Guinea Pigs in Overalls

Forget lab rats. Shell preferred human subjects. Workers were exposed to toxic, carcinogenic chemicals in experiments thinly disguised as “research.” That’s not a conspiracy theory; it’s documented history.

North Sea: Touch F*** All**

When it comes to worker safety, Shell adopted the memorable motto: “Touch Fuck All.” Result? and the unnecessary deaths of offshore workers in a Brent Bravo disaster that was entirely preventable. The corporate shrug was practically audible over the North Sea winds. Even the lifeboats were Unseaworthy.

The Nigerian Death Dividend

In Nigeria, Shell left behind a trail of oil spills, corruption, and corpses. Communities were poisoned. Activists were silenced—sometimes permanently. This wasn’t an accident; it was the cost of doing business.

The Great Shareholder Scam

In 2004, Shell hit global headlines for a fraud so brazen it could make Enron blush: lying about its hydrocarbon reserves. Billions were wiped from shareholder value overnight. Cue investor outrage—and then, silence. Because, of course, dividends heal all wounds.

Hakluyt: Shell’s Own SPECTRE

Think James Bond villains are fictional? Meet Hakluyt, Shell’s private spy firm. Targets included environmental groups like Greenpeace. Surveillance, infiltration, dirty tricks—the full MI6 cosplay, but in service of oil profits. BP was in on it too. These two have danced together through history, from apartheid-era collusion to the Al-Yamamah oil-for-arms scandal.

The “Net Zero” Farce

Shell’s latest stunt? Storming out of the Science-Based Targets initiative because the draft rules suggested—brace yourself—that they should stop developing new oil and gas fields after 2027. Shell’s response?

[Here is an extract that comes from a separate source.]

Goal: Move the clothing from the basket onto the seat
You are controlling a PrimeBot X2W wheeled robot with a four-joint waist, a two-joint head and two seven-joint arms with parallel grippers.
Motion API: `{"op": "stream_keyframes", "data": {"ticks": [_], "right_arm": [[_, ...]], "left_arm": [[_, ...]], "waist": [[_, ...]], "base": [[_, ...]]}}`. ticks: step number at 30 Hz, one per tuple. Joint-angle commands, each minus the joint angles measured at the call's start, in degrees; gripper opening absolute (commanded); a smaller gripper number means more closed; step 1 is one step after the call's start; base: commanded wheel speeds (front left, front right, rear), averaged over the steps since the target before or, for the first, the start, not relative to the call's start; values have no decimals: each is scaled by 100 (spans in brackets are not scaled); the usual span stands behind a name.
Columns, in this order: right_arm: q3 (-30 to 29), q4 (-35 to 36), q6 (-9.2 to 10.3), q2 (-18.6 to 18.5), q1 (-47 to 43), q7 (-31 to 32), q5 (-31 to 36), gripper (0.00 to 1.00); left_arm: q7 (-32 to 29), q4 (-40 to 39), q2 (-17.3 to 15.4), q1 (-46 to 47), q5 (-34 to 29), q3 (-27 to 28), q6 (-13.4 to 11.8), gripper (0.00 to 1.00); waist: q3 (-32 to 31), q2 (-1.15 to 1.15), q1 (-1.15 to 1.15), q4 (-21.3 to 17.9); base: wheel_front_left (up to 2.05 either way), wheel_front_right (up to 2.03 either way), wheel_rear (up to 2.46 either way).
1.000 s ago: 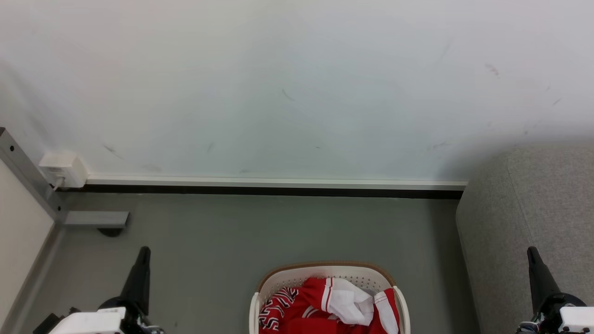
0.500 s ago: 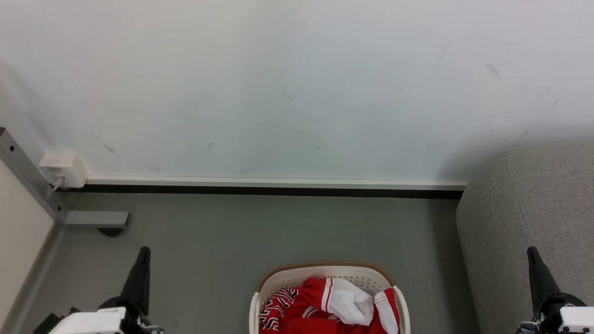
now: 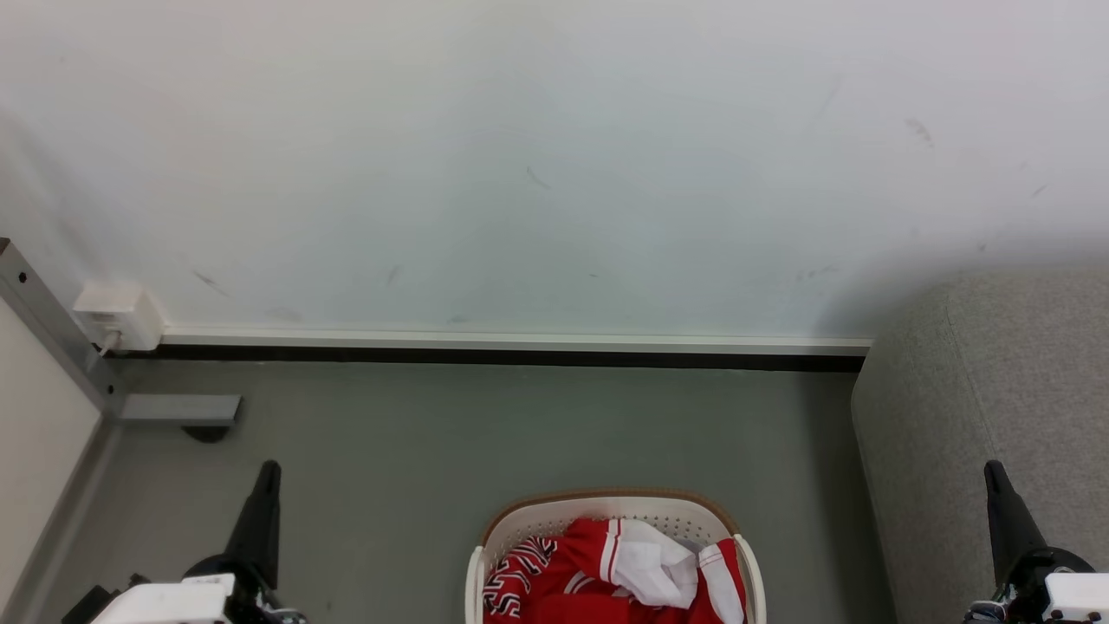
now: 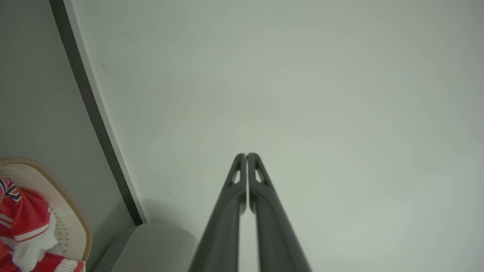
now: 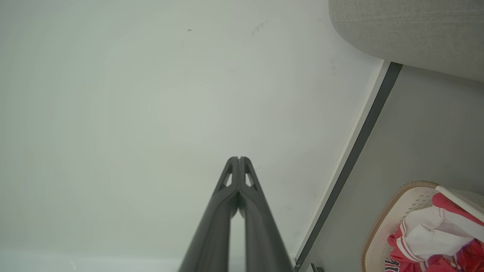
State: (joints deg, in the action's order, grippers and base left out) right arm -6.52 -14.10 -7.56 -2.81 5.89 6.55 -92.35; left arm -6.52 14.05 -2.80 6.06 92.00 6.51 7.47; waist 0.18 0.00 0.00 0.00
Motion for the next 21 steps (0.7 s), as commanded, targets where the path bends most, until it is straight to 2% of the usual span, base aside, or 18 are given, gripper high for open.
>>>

“Standards should reflect realistic societal and economic changes.”

Translation: We’re not quitting oil until it runs out, burns us all, or both.

Investors like BlackRock and Vanguard nod along because, well, why kill the golden goose just because it’s laying toxic eggs?

Judges, Justice, and a Whiff of Rot

When John Donovan—publisher of royaldutchshellplc.com and Shell’s eternal thorn—took them to court, Shell played dirty. Evidence was withheld. Mr Justice L*****  forgot to mention his connections to Shell, turned a blind eye to misconduct, then resigned in disgrace—only to end up in a consultancy linked to Shell. You couldn’t script this better if you tried.

Shell didn’t sue Donovan for libel. Perhaps because telling the truth isn’t defamatory, and discovery might have turned their skeleton-stuffed closets inside out.

The Verdict

Shell is the ultimate sin stock: profitable, yes—but at what cost? Death, destruction, and deception. They left the Science-Based Targets initiative because honesty is bad for business. And yet, Shell keeps pumping, BP keeps grinning, and their biggest investors keep cashing the cheques.

The next time Shell brags about sustainability, remember: this is the company whose motto might as well be “Drill, Deny, Destroy.”

Graphic credit: royaldutchshellplc.com aided by AI

(This article was generated with AI and reviewed by an editor for accuracy.)

This website and sisters royaldutchshellgroup.com, shellnazihistory.com, royaldutchshell.website, johndonovan.website, shellnews.net, and shellwikipedia.com, are owned by John Donovan. There is also a Wikipedia segment.